Annette Wieviorka, directrice de recherche émérite au CNRS, spécialiste de la Shoah et de la Résistance, autrice, en particulier, du classique L’Ere du témoin (Hachette, 2002), y déploie son art d’historienne pour comprendre l’influence du totalitarisme maoïste sur une génération d’intellectuels français, dont elle partagea l’ivresse idéologique, avant de connaître un dégrisement qui, pour elle, représenta une initiation à la liberté de l’esprit.
Pourquoi avez-vous éprouvé le besoin de revenir sur cet épisode ?
C’est la citation des Psaumes que j’ai mise en exergue du livre : « Bien vite [les années] passent et nous nous envolons. » Je suis entrée dans mes dernières années, et j’avais envie de mettre un peu d’ordre dans le récit de ma vie. Cela impliquait de réfléchir à nouveau, à partir de la personne que je suis devenue, à l’expérience vécue par la jeune femme un peu fanatique qui s’est installée en Chine au début des années 1970.
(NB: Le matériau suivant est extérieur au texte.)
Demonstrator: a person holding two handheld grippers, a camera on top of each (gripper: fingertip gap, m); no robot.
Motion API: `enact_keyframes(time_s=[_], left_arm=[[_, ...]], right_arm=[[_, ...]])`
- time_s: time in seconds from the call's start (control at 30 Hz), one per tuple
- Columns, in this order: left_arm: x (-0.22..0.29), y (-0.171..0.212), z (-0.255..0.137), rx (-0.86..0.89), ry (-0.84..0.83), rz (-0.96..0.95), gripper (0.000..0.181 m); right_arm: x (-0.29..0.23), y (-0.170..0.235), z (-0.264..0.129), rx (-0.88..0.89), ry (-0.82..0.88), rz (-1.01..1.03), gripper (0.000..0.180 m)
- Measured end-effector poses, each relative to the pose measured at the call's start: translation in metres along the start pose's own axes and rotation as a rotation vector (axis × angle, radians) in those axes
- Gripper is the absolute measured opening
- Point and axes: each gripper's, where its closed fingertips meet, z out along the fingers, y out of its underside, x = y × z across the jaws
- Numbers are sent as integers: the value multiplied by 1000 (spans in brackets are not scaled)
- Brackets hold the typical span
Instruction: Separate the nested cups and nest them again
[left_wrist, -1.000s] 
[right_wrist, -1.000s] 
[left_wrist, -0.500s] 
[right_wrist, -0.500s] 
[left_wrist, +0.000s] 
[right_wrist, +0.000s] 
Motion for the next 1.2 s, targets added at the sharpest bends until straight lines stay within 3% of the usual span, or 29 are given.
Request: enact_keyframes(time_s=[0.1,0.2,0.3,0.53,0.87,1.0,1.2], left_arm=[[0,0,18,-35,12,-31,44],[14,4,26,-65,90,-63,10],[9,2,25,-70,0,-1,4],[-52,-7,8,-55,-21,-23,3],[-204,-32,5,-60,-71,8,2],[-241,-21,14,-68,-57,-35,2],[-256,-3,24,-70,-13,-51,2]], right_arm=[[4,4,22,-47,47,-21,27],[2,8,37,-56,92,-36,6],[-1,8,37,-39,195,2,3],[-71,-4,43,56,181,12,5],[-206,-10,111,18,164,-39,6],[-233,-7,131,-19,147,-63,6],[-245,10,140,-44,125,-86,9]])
Peu après mon retour, en 1979, j’avais consacré un livre à cette expérience, L’Ecureuil de Chine [Les Presses d’aujourd’hui], mais il n’était pas pensable de le rééditer. Je ne m’y reconnaissais plus. J’ai eu beaucoup d’autres expériences, à la fois dans ma vie et dans mon travail – dans mon travail, surtout : ma vie s’est quand même souvent confondue avec lui. J’avais besoin du poids de toutes ces années pour reprendre en profondeur ce que j’avais voulu raconter à l’époque. Je ne suis plus la jeune femme que j’étais. La Chine non plus n’est plus celle que j’ai connue.